Solar storms have great impact on lunar surface
Sen— - NASA scientists have been investigating the complex interplay between high energy solar particles and the lunar surface.
While our Moon is not massive enough to retain an Earth-like atmosphere, it does have a tenuous atmosphere, known as an exosphere. The Moon is also lacking in a protective magnetic field, so when high energy particles expelled from the Sun in a Coronal Mass Ejection (CME) pay a visit, they impact directly with the lunar surface. This collision causes atoms from the surface to be ejected in a process known as sputtering. The exact nature of these reactions is not fully understood, and it is the aim of NASA’s Dynamic Response of the Environment At the Moon (DREAM) team to fill in the blanks, particularly as the information will be useful for future human exploration.
Our Sun does not sit quietly in the sky. As well as a constant stream of particles known as the solar wind, it also occasionally exhibits flares and CMEs. A flare is a local release of energy from the Sun, while CMEs occur on a much greater scale, with the size of the eruption sometimes being larger than the Sun itself. CMEs can expel billions of tonnes of plasma, which is an ionised gas, that travels through the Solar System at a speed of over 1.5 million kilometres per hour. At the Earth CMEs produce the aurora borealis, but they can also have negative effects on electronic equipment and satellites.
The ordinary solar wind is comprised mainly of lightweight hydrogen ions. Ions are atoms that either have electrons removed or added, which gives the ion an electrical charge. A CME contains five times more helium ions than the solar wind, and these have a greater charge than hydrogen ions as they have more electrons removed. This means that they pack more of a punch on the lunar surface, causing increased sputtering. A CME also moves much faster than the solar wind and the particles are more densely packed, meaning it has a more pronounced effect with anything it impacts.
“The observations that originally led us to suggest that the solar wind is important in ejecting material into the exosphere were the ground based observations of the sodium exosphere of Mercury which show occasional high latitude enhancements,” explains Rosemary Killen, researcher with the DREAM team. “The Moon is a simpler case than Mercury since Mercury has a magnetosphere that prevents the solar wind from impinging onto the surface except in the open cusps (sort of like the auroral regions on Earth). The Moon is fully exposed to the solar wind, so that the CME would affect the entire dayside surface.”

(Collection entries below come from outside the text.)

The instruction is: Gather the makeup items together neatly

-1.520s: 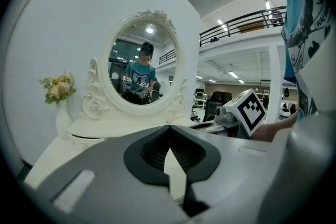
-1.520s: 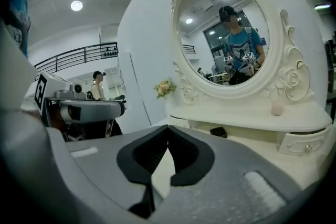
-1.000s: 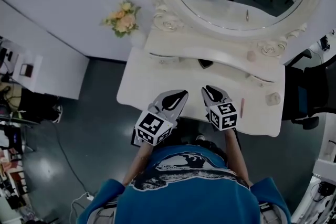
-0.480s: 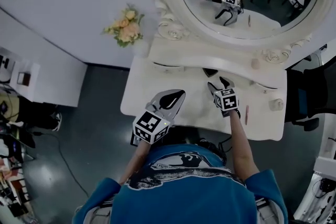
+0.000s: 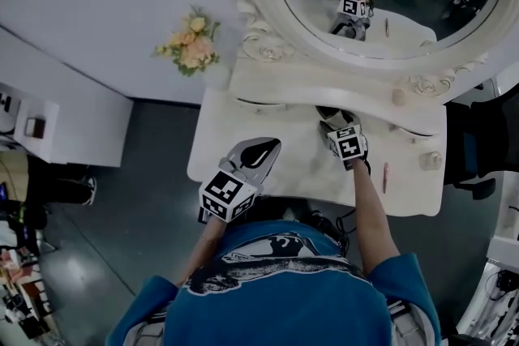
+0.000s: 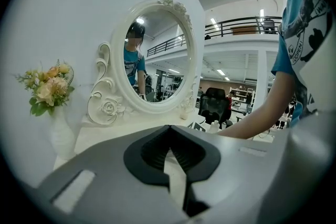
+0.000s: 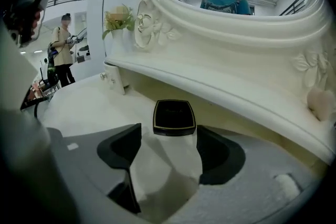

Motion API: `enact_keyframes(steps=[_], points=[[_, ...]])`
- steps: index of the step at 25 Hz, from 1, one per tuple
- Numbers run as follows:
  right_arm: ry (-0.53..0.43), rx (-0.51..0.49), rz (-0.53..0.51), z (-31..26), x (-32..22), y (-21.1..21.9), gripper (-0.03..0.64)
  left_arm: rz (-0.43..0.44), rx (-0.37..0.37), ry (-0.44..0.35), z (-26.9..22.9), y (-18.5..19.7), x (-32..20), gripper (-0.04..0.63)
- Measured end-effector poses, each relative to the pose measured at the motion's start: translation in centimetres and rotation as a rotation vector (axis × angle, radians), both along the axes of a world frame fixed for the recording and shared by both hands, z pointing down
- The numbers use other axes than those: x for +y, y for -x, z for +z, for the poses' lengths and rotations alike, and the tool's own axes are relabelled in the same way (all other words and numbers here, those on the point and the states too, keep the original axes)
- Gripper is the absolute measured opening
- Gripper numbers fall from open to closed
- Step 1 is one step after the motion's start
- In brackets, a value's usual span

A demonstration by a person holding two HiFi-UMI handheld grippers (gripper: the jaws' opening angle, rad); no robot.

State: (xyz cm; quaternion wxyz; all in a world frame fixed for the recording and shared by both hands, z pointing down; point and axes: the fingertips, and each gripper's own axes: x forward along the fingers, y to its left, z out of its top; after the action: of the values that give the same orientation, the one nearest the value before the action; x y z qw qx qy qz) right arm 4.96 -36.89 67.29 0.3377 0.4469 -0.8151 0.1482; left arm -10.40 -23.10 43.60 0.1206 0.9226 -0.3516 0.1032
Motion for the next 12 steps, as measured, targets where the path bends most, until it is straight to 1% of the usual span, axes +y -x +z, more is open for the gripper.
enact_keyframes(steps=[4,7,10,12], points=[[0.013,-0.042,0.043,0.4,-1.0,-0.1,0.327,-0.016,-0.014,0.01,0.4,1.0,-0.1,0.012],[0.032,-0.057,0.049,0.5,-1.5,-0.2,0.328,-0.02,-0.021,0.013,0.5,1.3,-0.1,0.012],[0.037,-0.054,0.046,0.4,-1.3,-0.2,0.279,-0.032,-0.023,0.016,0.7,1.8,-0.1,0.012],[0.041,-0.059,0.054,0.4,-1.1,0.0,0.278,-0.041,-0.023,0.019,0.8,2.1,-0.2,0.012]])
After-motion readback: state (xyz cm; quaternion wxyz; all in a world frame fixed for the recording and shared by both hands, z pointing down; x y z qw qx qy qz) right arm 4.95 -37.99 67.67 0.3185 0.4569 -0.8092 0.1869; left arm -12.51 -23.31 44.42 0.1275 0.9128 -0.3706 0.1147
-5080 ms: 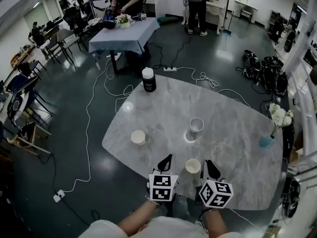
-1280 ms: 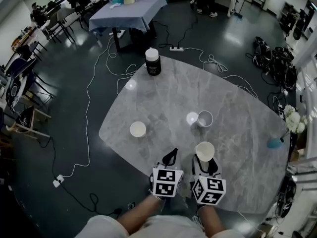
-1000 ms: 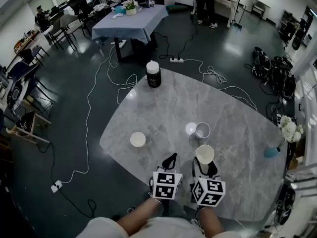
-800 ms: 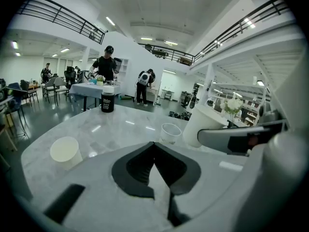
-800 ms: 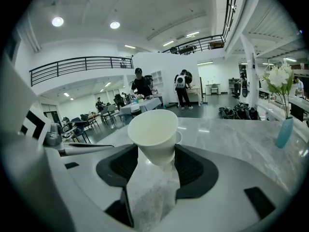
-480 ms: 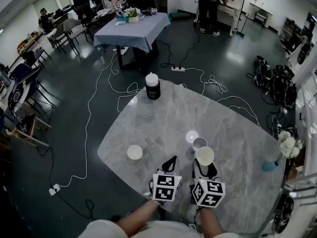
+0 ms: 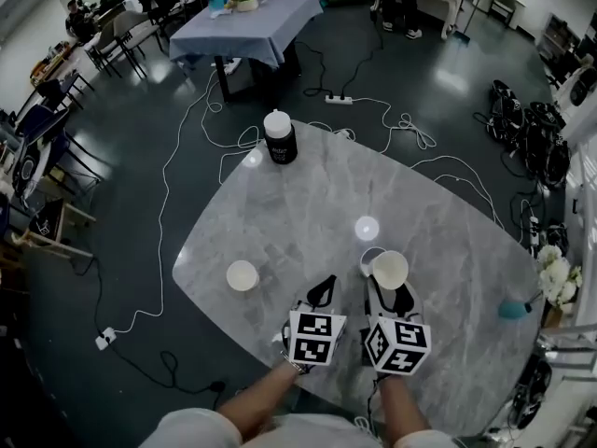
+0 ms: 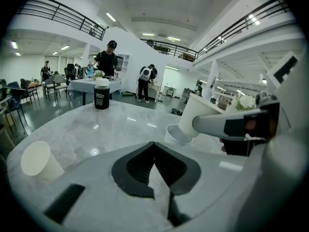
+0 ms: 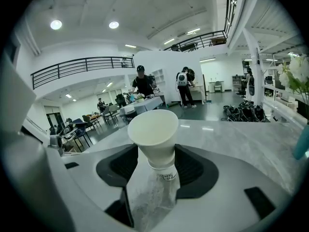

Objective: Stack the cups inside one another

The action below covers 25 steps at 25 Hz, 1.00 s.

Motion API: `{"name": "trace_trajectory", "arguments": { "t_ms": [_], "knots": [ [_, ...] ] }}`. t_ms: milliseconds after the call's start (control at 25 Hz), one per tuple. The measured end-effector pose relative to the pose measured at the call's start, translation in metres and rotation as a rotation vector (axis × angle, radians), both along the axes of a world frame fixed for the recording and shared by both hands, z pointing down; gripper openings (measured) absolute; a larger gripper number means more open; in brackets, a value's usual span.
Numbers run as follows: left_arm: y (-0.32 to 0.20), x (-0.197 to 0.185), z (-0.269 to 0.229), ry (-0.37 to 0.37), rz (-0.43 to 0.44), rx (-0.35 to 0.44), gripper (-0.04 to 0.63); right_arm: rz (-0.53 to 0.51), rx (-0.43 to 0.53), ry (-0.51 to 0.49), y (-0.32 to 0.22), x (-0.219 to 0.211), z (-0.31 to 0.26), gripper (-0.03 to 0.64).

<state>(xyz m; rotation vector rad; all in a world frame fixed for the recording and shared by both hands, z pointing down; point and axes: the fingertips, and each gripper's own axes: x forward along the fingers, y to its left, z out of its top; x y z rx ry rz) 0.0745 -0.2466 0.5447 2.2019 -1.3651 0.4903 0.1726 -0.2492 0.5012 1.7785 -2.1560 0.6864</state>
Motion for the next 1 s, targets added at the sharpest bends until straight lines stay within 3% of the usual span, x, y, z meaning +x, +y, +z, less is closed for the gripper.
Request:
{"name": "trace_trajectory", "arguments": {
  "t_ms": [560,1000],
  "knots": [
    [-0.01,-0.003,0.034,-0.023,-0.041,-0.055,-0.005,-0.052,-0.044,-0.013,-0.018,0.001,0.03,0.219],
    [-0.004,0.001,0.033,-0.017,-0.042,-0.057,-0.005,-0.069,-0.062,0.005,-0.011,-0.001,0.035,0.219]
  ]
}}
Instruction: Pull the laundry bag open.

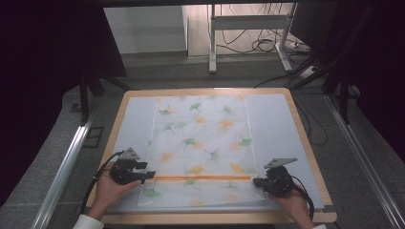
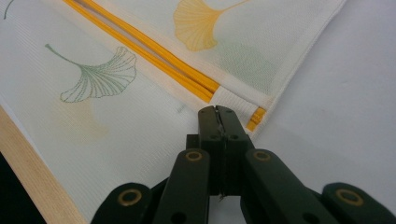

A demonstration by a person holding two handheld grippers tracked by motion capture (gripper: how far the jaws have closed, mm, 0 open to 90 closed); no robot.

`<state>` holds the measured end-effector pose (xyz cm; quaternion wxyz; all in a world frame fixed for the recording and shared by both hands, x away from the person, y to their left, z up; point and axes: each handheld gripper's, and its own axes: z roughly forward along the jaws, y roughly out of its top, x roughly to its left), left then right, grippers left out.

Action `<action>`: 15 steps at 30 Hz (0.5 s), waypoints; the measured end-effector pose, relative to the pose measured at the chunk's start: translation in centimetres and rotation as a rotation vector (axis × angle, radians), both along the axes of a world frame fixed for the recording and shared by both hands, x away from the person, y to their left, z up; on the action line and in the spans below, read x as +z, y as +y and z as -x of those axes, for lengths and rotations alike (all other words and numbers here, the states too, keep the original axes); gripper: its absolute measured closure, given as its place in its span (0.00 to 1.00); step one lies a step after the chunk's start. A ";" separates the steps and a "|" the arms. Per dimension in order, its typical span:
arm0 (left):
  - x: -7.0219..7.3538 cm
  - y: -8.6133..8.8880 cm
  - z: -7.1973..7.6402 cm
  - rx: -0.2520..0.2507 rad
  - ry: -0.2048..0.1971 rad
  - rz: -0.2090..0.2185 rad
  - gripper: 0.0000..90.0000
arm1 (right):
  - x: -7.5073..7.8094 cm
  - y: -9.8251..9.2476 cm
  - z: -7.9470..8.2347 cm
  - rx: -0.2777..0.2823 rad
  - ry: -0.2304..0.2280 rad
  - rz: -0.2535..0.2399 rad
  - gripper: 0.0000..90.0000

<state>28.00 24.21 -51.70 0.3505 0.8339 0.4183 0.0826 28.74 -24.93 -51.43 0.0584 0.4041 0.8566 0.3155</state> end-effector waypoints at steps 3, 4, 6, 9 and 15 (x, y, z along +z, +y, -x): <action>0.3 -0.2 0.5 0.022 -0.039 0.025 0.46 | 0.1 0.0 0.2 0.025 -0.013 -0.011 0.98; 0.4 -0.2 0.6 0.021 -0.042 0.029 0.46 | 0.3 0.1 0.3 0.030 -0.023 -0.026 0.97; 0.5 -0.3 0.9 0.027 -0.054 0.033 0.45 | 0.9 0.3 0.5 0.045 -0.062 -0.049 0.90; 0.8 -0.5 1.3 0.034 -0.075 0.046 0.44 | 1.1 0.7 0.6 0.062 -0.103 -0.054 0.73; 1.4 -1.1 2.2 0.040 -0.128 0.017 0.40 | 1.4 1.4 0.1 0.064 -0.112 -0.089 0.51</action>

According to the DREAM computer models, in the typical two day duration of a CME several hundred tonnes of volatile lunar material are blasted from the surface. There are several causes of the lunar exosphere, but during a CME sputtering becomes the main culprit.
“When a micro-meteoroid hits the moon, it releases vapour that contributes to the exosphere,” team leader William Farrell tells SEN. “Also, for atoms loosely bound to the surface (volatiles), sunlight alone can provide enough energy to break their bond and release the volatile atom into the exosphere. This process has a formal name called 'photon stimulated desorption' ...for sodium and other loosely bound volatile atoms, this process can release the gas, especially at dawn. So in normal conditions, there are a number of processes to consider...we like to think of the list as the 'usual suspects' ...but when a CME passes, sputtering becomes dominant in creating a bulked up exosphere.”
Sputtering effects should be detectable by NASA’s Lunar Atmosphere and Dust Environment Explorer (LADEE), due to launch in 2013, as surface particles rise to meet the orbiter. In addition, the lunar exosphere should be observable from the Earth. “We have proposed to build a remotely operated telescope with a coronagraph to observe the moon on every clear moonlit night,” says Killen. “In this way we will have observations whenever a CME hits the moon, and we will be able to measure its effect. The sodium exosphere can easily be observed from the ground. We have observed the sodium exosphere of the moon with ground based telescopes but not on a regular basis.”
Mars, like the Moon, also has no magnetic shielding leaving it vulnerable to CMEs. However in this case the solar particles collide with Mars’ upper atmosphere, causing the gases to be lost to space. The Mars Atmosphere and Volatile Evolution (MAVEN) mission will investigate these effects further, upon being launched by NASA in 2013.